Re: [PATCH v1 3/3] mm: process_mrelease: introduce PROCESS_MRELEASE_REAP_KILL flag
From: Minchan Kim
Date: Wed Apr 29 2026 - 17:16:15 EST
On Wed, Apr 29, 2026 at 10:25:47AM +0200, Michal Hocko wrote:
> On Tue 28-04-26 15:37:57, Minchan Kim wrote:
> [...]
> > >From be4bd22a100ed6be2d1d2599ddb9da04043143eb Mon Sep 17 00:00:00 2001
> > From: Minchan Kim <minchan@xxxxxxxxxx>
> > Date: Fri, 24 Apr 2026 14:27:08 -0700
> > Subject: [PATCH] mm: process_mrelease: introduce PROCESS_MRELEASE_REAP_KILL
> > flag
> >
> > Currently, process_mrelease() requires userspace to send a SIGKILL signal
> > prior to invocation. This separation introduces a scheduling race window
> > where the victim task may receive the signal and enter the exit path
> > before the reaper can invoke process_mrelease().
> >
> > When the victim enters the exit path (do_exit -> exit_mm), it clears its
> > task->mm immediately. This causes process_mrelease() to fail with -ESRCH,
> > leaving the actual address space teardown (exit_mmap) to be deferred until
> > the mm's reference count drops to zero.

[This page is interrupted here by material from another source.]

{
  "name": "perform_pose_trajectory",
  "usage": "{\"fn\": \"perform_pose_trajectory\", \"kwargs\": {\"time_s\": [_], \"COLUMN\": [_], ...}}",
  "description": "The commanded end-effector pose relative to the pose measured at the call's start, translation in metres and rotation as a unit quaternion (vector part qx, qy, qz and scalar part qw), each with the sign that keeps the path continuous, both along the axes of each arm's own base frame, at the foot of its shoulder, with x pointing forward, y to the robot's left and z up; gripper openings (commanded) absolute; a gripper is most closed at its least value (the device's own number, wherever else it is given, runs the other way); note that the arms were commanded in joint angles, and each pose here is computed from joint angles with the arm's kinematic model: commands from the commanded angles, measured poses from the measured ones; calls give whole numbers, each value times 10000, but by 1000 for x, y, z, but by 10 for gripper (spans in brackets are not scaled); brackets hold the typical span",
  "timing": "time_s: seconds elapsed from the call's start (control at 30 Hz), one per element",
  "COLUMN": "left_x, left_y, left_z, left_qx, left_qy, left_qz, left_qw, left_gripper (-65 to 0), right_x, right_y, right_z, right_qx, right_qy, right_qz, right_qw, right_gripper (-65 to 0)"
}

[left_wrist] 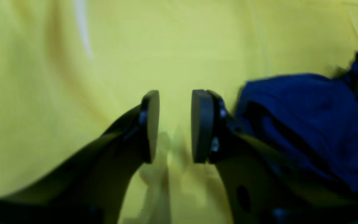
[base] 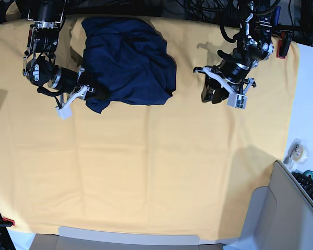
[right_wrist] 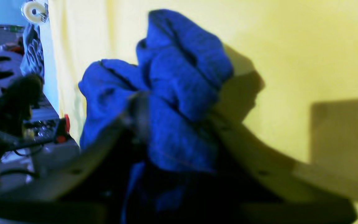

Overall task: Fold the T-shirt properly
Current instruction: 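Grasp the bundle's edge with the right gripper, then move the left gripper to the bundle's opposite edge and grasp it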

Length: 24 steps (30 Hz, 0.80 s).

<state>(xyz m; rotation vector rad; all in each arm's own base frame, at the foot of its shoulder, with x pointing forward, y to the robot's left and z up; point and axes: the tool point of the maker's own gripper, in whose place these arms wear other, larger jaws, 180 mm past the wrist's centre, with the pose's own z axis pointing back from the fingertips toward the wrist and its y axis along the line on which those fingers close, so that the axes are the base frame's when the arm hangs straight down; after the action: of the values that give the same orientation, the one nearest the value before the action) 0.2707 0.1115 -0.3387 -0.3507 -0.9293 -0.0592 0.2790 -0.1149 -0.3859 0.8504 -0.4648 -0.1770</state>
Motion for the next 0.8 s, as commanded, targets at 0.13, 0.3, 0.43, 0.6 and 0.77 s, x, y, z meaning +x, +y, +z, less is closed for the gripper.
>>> {"fn": "perform_pose_trajectory", "kwargs": {"time_s": [0.13, 0.3, 0.43, 0.6, 0.77], "left_x": [-6, -33, -62, -94, -113], "left_y": [-23, -26, -28, -30, -56], "left_z": [22, 17, -3, -39, -50], "left_qx": [-1174, -2169, -2363, -2390, -2457], "left_qy": [197, 1058, 1834, 2740, 3144], "left_qz": [-254, -374, -510, -588, -970], "left_qw": [9926, 9697, 9528, 9297, 9118], "left_gripper": [-437, -437, -436, -421, -412], "right_x": [2, 3, 7, 13, 19], "right_y": [-4, -5, -6, -5, -4], "right_z": [-1, 0, 3, 10, 25], "right_qx": [-223, -226, -227, -243, -312], "right_qy": [-22, -34, -84, -210, -466], "right_qz": [53, 32, 8, 29, 73], "right_qw": [9997, 9997, 9997, 9995, 9984], "right_gripper": [-650, -650, -650, -650, -650]}}
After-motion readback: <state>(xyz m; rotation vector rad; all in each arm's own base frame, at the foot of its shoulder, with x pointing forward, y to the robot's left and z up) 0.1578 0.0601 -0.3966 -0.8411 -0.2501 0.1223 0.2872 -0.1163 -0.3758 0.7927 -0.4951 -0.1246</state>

In the field (e.g., Android),
> > arbitrary reference counts (reading /proc/<pid>/cmdline, or various other
> > remote VM accesses) frequently delay this teardown indefinitely,
> > defeating the purpose of expedited reclamation.
> >
> > In Android's LMKD scenarios, this delay keeps memory pressure high, forcing
> > the system to unnecessarily kill additional innocent background apps before
> > the memory from the first victim is recovered.
> >
> > This patch introduces the PROCESS_MRELEASE_REAP_KILL UAPI flag to support
> > an integrated auto-kill mode. When specified, process_mrelease() directly
> > injects a SIGKILL into the target task after finding its mm.
> >
> > To solve the race condition, we grab the mm reference via mmgrab() before
> > sending the SIGKILL. If the user passed PROCESS_MRELEASE_REAP_KILL, we assume
> > it will free its memory and proceed with reaping, making the logic as simple
> > as reap = reap_kill || task_will_free_mem(p).
> >
> > To handle shared address spaces safely in the auto-kill mode, we bail out
> > immediately if the mm is marked with MMF_MULTIPROCESS when
> > PROCESS_MRELEASE_REAP_KILL is specified. This protects existing users of
> > process_mrelease() from behavior changes while preventing unsafe reaping of
> > shared memory.
>
> Please explain why this is a different behavior from the global oom
> killer and how do you intend to deal with those mm shared process
> groups. I am not saying this is a wrong behavior but it will be hard to
> change once in place.
Sure.
>
> > Fundamentally, this allows process_mrelease() to trigger targeted memory
> > reclaim (via oom_reaper infrastructure) quickly, even if the victim is
> > not yet in the exit path, while reusing existing race handling between
> > reaper and exit_mmap.
> >
> > Signed-off-by: Minchan Kim <minchan@xxxxxxxxxx>
>
> Other than the above looks ok to me.
Thanks for the suggestion and reviews, Michal.